Никто Колесникова не тронул, никто ему и высказывать ничего не стал, если не считать единичных разочарованных возгласов. Но достаточно было и того, как на него посмотрели одноклассники. Даже девочки. Даже Громова, которая всегда взирала на него как на икону. Так в кино смотрят на предателей или на подлецов, которые всю дорогу прикидывались хорошими, а потом вдруг сдёрнули с себя личину и явили свою гнусную сущность.

Мике от их взглядов сделалось по-настоящему плохо, как будто не на Колесникова они были обращены, а на неё. Её будто каменной глыбой придавило. Она даже двинуться не могла, так и сидела за своей партой, с трудом дыша.

Надо было ему что-то сказать, но она не могла найти в себе силы хотя бы повернуться и посмотреть на него. Впрочем, спустя несколько секунд он тоже вышел…

28

Мика не верила, что вот так бывает. Чтобы из-за какой-то ерунды разом все отвернулись от человека. Причём от того, кого ведь любили.

Его, конечно, не гнобили, но очень демонстративно и дружно выказывали своё порицание.

На следующей перемене парни вдруг озаботились тем, что надо срочно искать замену в команду, ведь «предатели не играют в баскетбол». Обсуждали это вслух и так, будто Колесникова здесь нет.
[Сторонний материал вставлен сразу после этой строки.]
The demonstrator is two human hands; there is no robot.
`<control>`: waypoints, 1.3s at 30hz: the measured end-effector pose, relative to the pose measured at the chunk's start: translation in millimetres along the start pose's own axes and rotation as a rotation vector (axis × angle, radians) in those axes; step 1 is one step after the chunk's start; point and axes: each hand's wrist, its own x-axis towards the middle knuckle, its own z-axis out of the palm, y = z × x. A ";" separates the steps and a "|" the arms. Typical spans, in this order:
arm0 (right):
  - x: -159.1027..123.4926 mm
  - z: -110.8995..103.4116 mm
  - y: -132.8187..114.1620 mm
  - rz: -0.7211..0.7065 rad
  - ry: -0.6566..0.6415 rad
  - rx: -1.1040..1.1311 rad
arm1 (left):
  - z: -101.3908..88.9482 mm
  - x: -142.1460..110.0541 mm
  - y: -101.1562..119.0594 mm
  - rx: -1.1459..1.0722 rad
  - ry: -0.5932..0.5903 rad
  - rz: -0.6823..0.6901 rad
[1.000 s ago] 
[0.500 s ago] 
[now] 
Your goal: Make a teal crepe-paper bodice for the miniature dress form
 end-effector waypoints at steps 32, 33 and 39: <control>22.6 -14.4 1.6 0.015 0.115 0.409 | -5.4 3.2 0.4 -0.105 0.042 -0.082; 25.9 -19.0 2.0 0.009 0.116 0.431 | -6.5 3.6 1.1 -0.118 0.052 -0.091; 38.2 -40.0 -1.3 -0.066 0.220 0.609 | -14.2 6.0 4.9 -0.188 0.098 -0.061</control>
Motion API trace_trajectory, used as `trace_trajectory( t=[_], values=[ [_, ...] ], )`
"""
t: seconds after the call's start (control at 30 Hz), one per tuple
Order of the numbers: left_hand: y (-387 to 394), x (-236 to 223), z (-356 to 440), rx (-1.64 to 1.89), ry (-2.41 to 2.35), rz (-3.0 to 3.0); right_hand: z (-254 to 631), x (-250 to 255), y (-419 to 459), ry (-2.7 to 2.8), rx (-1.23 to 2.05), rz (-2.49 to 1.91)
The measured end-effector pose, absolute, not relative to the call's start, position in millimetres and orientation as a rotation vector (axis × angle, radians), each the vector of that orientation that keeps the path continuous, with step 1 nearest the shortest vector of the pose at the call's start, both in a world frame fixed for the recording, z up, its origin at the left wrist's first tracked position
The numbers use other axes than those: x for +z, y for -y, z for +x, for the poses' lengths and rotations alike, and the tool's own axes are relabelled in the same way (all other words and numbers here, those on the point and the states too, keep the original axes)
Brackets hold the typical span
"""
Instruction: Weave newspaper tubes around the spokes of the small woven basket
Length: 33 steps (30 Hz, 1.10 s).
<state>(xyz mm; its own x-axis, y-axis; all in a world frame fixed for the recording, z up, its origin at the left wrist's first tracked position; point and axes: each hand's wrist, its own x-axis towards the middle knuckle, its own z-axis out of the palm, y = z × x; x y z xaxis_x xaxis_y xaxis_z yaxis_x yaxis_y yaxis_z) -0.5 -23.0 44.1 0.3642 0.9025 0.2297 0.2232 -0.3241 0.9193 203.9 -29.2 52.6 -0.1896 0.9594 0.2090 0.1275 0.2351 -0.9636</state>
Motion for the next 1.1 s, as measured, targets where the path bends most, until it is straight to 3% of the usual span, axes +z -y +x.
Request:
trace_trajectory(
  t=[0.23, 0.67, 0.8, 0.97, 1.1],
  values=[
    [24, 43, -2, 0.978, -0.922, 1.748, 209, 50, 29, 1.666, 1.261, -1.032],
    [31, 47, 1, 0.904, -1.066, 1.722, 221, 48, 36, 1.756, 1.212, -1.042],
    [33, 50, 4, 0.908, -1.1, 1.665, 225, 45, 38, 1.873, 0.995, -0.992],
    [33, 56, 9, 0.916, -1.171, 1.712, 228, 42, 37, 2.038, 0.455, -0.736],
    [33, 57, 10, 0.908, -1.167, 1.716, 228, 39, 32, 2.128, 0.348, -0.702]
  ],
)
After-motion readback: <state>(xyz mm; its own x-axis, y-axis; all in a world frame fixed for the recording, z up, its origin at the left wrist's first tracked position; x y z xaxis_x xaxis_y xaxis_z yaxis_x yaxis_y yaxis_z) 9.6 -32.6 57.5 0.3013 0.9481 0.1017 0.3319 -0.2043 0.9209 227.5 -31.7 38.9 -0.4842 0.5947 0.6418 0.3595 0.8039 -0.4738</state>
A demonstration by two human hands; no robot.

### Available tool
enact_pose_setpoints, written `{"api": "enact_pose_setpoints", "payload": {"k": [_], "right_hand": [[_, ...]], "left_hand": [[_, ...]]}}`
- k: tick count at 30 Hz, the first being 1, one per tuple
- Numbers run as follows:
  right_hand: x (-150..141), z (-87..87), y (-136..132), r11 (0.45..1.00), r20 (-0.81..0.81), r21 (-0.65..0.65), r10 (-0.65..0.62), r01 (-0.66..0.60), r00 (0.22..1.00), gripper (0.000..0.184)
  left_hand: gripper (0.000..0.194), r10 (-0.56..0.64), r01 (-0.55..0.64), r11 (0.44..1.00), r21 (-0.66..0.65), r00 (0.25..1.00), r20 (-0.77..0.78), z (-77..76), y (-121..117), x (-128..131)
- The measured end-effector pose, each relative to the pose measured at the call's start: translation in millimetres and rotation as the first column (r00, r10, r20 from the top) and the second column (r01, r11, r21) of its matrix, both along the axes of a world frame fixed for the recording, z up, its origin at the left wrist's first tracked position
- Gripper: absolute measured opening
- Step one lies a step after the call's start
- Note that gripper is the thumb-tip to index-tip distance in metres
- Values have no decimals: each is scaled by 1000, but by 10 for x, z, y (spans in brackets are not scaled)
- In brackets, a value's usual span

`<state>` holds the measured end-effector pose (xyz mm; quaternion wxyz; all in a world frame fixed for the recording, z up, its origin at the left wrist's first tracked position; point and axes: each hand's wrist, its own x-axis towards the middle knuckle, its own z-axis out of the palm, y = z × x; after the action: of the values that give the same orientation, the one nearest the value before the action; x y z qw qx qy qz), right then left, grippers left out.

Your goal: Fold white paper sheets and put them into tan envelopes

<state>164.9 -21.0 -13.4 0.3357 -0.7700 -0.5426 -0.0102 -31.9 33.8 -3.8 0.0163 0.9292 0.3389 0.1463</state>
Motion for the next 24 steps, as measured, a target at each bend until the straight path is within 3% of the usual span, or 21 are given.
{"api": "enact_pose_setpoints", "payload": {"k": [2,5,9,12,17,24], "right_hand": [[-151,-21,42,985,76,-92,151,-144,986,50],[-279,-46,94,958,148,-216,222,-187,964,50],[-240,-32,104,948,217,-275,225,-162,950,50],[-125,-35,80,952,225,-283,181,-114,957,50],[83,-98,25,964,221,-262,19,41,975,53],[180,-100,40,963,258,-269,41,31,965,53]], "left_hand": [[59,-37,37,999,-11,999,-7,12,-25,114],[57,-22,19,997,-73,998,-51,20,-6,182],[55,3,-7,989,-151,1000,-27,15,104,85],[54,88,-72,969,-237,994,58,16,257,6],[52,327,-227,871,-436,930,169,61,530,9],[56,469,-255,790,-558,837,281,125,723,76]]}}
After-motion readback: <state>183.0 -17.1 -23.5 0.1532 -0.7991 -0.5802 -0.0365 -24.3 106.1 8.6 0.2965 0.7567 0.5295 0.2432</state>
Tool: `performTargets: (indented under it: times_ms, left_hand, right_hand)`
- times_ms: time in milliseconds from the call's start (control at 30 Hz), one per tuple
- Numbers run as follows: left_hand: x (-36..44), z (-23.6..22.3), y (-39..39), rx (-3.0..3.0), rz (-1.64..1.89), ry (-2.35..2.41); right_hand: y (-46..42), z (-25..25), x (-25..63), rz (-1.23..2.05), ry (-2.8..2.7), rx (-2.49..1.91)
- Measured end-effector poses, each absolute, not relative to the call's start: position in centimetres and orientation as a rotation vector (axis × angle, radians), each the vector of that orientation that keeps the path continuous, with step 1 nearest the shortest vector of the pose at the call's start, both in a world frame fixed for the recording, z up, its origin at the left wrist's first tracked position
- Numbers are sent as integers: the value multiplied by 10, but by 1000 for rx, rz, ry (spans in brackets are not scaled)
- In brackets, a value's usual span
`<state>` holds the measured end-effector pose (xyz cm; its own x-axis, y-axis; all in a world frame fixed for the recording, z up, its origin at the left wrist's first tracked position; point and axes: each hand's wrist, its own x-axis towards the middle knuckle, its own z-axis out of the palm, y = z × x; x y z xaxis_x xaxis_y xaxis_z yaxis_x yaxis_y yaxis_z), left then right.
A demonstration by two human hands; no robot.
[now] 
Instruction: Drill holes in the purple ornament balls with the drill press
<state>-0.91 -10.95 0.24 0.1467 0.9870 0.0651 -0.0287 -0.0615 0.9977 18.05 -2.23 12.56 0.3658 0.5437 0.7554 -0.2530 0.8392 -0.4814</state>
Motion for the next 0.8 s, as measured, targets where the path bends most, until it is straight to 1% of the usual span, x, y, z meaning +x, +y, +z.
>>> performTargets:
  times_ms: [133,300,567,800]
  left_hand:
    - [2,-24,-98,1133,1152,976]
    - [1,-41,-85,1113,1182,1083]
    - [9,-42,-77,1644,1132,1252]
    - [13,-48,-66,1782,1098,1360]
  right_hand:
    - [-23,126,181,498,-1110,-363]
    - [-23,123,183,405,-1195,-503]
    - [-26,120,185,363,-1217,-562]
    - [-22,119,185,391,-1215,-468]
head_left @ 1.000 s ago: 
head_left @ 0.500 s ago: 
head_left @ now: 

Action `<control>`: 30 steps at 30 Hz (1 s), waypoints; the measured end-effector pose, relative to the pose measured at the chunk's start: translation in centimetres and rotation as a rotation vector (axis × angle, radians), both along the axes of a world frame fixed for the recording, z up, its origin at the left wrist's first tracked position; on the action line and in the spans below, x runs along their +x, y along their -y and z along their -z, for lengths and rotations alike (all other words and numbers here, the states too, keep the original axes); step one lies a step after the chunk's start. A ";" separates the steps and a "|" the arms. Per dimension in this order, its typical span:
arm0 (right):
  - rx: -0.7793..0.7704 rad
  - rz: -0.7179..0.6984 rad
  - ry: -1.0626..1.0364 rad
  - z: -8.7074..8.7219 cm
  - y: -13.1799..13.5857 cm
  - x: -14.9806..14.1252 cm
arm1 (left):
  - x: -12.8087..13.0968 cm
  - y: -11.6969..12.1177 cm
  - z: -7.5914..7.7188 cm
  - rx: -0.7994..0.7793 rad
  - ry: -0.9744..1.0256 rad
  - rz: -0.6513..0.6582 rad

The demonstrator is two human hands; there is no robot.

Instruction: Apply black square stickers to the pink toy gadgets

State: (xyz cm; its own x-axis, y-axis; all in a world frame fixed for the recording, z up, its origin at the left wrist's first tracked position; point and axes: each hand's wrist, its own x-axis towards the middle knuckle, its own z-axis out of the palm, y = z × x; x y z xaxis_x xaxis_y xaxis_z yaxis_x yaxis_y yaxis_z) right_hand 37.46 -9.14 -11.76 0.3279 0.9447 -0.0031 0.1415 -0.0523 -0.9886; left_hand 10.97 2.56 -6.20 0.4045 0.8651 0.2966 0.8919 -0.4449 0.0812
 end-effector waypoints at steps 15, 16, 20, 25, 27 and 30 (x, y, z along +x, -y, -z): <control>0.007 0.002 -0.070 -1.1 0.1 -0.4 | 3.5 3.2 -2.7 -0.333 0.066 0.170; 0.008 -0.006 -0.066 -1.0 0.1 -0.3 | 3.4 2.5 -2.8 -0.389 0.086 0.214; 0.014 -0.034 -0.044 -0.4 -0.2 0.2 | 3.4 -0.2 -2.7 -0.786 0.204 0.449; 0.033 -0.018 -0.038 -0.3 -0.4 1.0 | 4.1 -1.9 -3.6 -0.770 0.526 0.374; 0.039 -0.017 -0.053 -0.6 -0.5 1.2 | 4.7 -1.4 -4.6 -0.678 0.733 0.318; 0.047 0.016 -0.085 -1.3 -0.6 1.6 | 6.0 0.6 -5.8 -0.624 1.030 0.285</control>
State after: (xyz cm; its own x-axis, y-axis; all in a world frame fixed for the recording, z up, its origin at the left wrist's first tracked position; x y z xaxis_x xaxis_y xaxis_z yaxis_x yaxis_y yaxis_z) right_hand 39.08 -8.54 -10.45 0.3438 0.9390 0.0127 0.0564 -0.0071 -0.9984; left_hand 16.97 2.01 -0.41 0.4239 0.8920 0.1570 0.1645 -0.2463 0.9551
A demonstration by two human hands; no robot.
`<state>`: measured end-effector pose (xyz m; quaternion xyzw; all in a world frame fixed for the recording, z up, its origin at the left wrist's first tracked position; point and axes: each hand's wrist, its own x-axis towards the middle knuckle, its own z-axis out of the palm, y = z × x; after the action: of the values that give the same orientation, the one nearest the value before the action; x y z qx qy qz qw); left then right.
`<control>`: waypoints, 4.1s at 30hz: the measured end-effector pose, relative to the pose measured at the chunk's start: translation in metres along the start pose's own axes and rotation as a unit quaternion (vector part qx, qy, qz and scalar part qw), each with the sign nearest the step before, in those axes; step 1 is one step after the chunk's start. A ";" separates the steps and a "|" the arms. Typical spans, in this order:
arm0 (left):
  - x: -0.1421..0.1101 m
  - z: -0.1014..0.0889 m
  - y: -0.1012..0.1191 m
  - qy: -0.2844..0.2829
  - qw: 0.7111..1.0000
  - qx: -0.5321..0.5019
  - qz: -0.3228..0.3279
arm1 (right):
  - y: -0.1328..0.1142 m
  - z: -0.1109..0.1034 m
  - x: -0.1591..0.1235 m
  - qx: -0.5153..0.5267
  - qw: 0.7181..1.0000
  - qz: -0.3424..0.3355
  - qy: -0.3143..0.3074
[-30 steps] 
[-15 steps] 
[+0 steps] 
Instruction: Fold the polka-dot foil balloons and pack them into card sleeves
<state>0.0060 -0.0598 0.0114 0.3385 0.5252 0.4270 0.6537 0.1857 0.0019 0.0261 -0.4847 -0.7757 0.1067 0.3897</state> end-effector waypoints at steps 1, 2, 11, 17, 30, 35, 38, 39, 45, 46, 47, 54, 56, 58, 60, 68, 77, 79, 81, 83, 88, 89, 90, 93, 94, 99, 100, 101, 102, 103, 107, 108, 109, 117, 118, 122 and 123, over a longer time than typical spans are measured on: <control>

Он же делал вид, что ему всё равно, что вся эта возня никак его не касается. Сидя за дальней партой, он со скучающим выражением лица смотрел в окно. Потом Марина Стеблова подошла к Колесникову, положила перед ним наушники. Не положила даже, а швырнула.

— Я брала у тебя, вот, возвращаю, — произнесла она сухо и холодно.

На другой перемене Костя так же ссыпал на парту перед Колесниковым пригоршню монет.

— Я у тебя занимал.

И с гордым видом удалился.

Ну а больше к нему никто не обращался.

Мике это казалось просто дикостью. Хотелось крикнуть им всем: вы сдурели? В чём здесь предательство? В том, что не захотел со всеми, как баран со стадом, уходить с урока? В том, что у него есть своё мнение? Сами себе нагадили, а теперь ищете виноватых и прикрываетесь высокопарными фразами.

Хотелось, но не хватило смелости. Слишком уж сильное впечатление на неё произвел момент, когда одноклассники вдруг превратились в озлобленную клокочущую толпу.

Перед физкультурой она, зайдя в девичью раздевалку одной из последних, уловила отрывок разговора.

— До сих пор не верится, что Онегин мог так поступить, — сокрушался кто-то.